- Task -
In this exercise, reproduce the whole listing exactly.

*** Opening of Data to examine ***

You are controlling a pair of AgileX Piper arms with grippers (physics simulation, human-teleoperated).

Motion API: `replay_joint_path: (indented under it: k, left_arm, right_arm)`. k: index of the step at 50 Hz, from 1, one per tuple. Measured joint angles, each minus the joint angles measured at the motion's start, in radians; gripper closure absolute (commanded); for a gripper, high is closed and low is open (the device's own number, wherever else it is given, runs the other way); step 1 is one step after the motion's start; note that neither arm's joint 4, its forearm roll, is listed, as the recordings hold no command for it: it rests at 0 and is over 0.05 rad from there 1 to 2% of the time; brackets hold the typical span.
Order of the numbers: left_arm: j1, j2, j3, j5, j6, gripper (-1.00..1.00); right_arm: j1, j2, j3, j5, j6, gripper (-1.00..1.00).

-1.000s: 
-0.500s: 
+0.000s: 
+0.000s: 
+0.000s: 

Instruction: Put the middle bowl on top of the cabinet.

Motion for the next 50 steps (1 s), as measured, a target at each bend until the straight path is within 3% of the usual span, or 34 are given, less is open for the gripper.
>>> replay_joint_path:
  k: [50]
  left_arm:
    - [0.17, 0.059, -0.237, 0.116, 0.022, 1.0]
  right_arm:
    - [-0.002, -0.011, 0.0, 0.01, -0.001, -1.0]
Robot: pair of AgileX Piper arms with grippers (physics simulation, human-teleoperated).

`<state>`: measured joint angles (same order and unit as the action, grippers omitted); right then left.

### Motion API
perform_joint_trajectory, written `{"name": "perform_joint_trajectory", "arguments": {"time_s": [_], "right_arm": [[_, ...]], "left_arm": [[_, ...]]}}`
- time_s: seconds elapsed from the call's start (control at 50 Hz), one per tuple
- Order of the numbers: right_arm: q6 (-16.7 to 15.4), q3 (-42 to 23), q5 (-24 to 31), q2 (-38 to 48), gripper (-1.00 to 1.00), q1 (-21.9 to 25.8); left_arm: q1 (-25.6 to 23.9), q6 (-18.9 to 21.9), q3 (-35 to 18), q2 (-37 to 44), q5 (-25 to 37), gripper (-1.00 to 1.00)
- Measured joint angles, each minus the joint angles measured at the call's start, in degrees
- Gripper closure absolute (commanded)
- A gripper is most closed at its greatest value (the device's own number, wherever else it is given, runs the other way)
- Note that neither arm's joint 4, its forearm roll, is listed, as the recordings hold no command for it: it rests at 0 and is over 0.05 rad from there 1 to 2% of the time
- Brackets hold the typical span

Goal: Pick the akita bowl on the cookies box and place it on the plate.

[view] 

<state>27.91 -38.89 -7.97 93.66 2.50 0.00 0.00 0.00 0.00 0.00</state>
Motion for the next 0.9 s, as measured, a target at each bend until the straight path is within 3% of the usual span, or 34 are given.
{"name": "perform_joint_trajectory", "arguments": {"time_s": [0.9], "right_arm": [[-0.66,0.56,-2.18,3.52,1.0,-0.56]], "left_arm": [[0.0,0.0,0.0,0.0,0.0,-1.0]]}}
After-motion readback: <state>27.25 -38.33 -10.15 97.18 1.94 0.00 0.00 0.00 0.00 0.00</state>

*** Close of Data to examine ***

- Output of the task -
You are controlling a pair of AgileX Piper arms with grippers (physics simulation, human-teleoperated).

Motion API: `replay_joint_path: (indented under it: k, left_arm, right_arm)`. k: index of the step at 50 Hz, from 1, one per tuple. Measured joint angles, each minus the joint angles measured at the motion's start, in radians; gripper closure absolute (commanded); for a gripper, high is closed and low is open (the device's own number, wherever else it is given, runs the other way); step 1 is one step after the motion's start; note that neither arm's joint 4, its forearm roll, is listed, as the recordings hold no command for it: it rests at 0 and is over 0.05 rad from there 1 to 2% of the time; brackets hold the typical span.
Order of the numbers: left_arm: j1, j2, j3, j5, j6, gripper (-1.00..1.00); right_arm: j1, j2, j3, j5, j6, gripper (-1.00..1.00).

-1.000s: 
-0.500s: 
+0.000s: 
+0.000s: 
+0.000s: 

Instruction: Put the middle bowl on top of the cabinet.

Motion for the next 50 steps (1 s), as measured, a target at each bend until the straight path is within 3% of the usual span, or 34 are given, less is open for the gripper.
>>> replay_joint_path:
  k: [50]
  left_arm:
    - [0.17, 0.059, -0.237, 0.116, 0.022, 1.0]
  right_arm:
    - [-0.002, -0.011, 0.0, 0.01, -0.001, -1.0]
Robot: pair of AgileX Piper arms with grippers (physics simulation, human-teleoperated).

`<state>`: measured joint angles (same order and unit as the action, grippers omitted); right then left.

### Motion API
perform_joint_trajectory, written `{"name": "perform_joint_trajectory", "arguments": {"time_s": [_], "right_arm": [[_, ...]], "left_arm": [[_, ...]]}}`
- time_s: seconds elapsed from the call's start (control at 50 Hz), one per tuple
- Order of the numbers: right_arm: q6 (-16.7 to 15.4), q3 (-42 to 23), q5 (-24 to 31), q2 (-38 to 48), gripper (-1.00 to 1.00), q1 (-21.9 to 25.8); left_arm: q1 (-25.6 to 23.9), q6 (-18.9 to 21.9), q3 (-35 to 18), q2 (-37 to 44), q5 (-25 to 37), gripper (-1.00 to 1.00)
- Measured joint angles, each minus the joint angles measured at the call's start, in degrees
- Gripper closure absolute (commanded)
- A gripper is most closed at its greatest value (the device's own number, wherever else it is given, runs the other way)
- Note that neither arm's joint 4, its forearm roll, is listed, as the recordings hold no command for it: it rests at 0 and is over 0.05 rad from there 1 to 2% of the time
- Brackets hold the typical span

Goal: Pick the akita bowl on the cookies box and place it on the plate.

[view] 

<state>27.91 -38.89 -7.97 93.66 2.50 0.00 0.00 0.00 0.00 0.00</state>
Motion for the next 0.9 s, as measured, a target at each bend until the straight path is within 3% of the usual span, or 34 are given.
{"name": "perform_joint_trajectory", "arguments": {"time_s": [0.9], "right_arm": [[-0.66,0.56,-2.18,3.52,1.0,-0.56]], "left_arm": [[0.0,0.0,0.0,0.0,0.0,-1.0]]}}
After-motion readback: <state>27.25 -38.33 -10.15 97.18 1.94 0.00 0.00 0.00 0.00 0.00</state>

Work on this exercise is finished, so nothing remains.